WHAT THE TASK REQUIRES ::
Print the data that follows word for word, leaving out any picture.

DATA EXTRACT ::
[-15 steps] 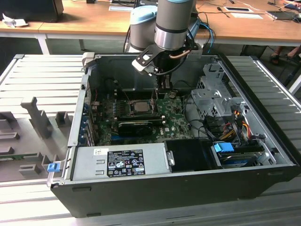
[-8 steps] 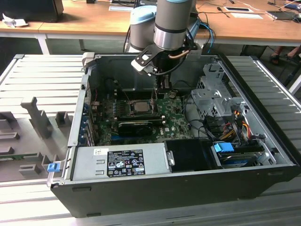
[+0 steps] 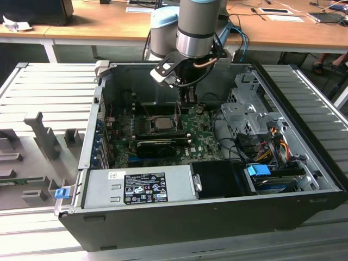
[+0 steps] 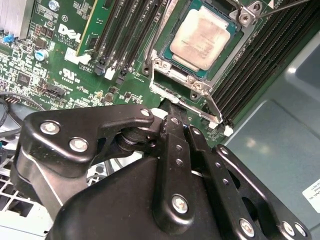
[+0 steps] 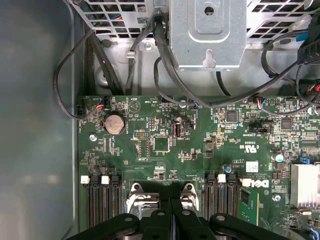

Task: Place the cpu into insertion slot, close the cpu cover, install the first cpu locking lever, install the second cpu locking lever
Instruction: 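Close the cpu cover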

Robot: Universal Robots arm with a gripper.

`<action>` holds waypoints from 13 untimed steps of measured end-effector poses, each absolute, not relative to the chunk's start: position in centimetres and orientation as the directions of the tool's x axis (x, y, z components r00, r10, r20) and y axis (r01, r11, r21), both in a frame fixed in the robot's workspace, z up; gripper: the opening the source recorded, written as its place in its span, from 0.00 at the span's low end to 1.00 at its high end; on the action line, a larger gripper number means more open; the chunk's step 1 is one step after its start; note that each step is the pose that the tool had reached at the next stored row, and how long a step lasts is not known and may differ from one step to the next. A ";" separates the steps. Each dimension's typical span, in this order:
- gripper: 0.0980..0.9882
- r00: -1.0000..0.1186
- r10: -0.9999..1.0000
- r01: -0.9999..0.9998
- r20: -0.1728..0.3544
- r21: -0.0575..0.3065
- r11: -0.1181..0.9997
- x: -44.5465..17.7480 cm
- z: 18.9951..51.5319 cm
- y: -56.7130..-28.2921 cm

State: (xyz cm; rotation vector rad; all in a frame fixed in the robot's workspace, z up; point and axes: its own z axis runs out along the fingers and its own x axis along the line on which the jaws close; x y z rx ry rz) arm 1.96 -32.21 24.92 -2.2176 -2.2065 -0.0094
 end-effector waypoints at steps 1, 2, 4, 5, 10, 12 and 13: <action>0.01 0.005 1.000 1.000 0.014 -0.005 -0.005 1.9 24.9 -32.2; 0.01 0.005 1.000 1.000 0.014 -0.005 -0.005 1.7 24.9 -32.2; 0.01 0.005 1.000 1.000 0.014 -0.005 -0.005 1.3 24.9 -32.2; 0.01 0.005 1.000 1.000 0.014 -0.005 -0.005 1.3 24.9 -32.2; 0.01 0.005 1.000 1.000 0.014 -0.005 -0.005 0.7 24.7 -32.2; 0.01 0.000 1.000 1.000 0.014 -0.005 0.000 0.6 24.2 -32.2; 0.01 -0.011 1.000 1.000 0.015 -0.005 0.011 0.6 24.0 -32.2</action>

TASK RESPONSE ::
[-15 steps] 
[-8 steps] 
[+0 steps] 
[+0 steps] 
[+0 steps] 

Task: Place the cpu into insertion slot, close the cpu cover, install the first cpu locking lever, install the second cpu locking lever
Instruction: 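Close the cpu cover
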
Robot: Universal Robots arm with a gripper.

`<action>` holds waypoints from 13 untimed steps of measured end-effector poses, each absolute, not relative to the chunk's start: position in centimetres and orientation as the directions of the tool's x axis (x, y, z components r00, r10, r20) and y axis (r01, r11, r21), both in a frame fixed in the robot's workspace, z up; gripper: the opening the source recorded, written as its place in its span, from 0.00 at the span's low end to 1.00 at its high end; on the action line, a larger gripper number means more open; the chunk's step 1 is one step after its start; note that each step is the pose that the tool had reached at the next stored row, and how long a step lasts is not known and may differ from one step to the next. A ";" separates the steps. Each dimension's typical span, in this order:
- gripper: 0.0980..0.9882
- r00: -1.0000..0.1186
- r10: -0.9999..1.0000
- r01: -0.9999..0.9998
- r20: -0.1728..0.3544
- r21: -0.0575..0.3065
- r11: -0.1181..0.9997
- x: -44.5465..17.7480 cm
- z: 18.9951..51.5319 cm
- y: -56.7130..-28.2921 cm

State: (xyz cm; rotation vector rad; all in a frame fixed in the robot's workspace, z up; point and axes: its own z axis runs out along the fingers and its own x axis along the line on which the jaws close; x y z rx ry rz) arm 1.96 -32.21 24.92 -2.2176 -2.2065 -0.0094
 end-effector waypoints at steps 1, 2, 4, 5, 10, 12 and 13: <action>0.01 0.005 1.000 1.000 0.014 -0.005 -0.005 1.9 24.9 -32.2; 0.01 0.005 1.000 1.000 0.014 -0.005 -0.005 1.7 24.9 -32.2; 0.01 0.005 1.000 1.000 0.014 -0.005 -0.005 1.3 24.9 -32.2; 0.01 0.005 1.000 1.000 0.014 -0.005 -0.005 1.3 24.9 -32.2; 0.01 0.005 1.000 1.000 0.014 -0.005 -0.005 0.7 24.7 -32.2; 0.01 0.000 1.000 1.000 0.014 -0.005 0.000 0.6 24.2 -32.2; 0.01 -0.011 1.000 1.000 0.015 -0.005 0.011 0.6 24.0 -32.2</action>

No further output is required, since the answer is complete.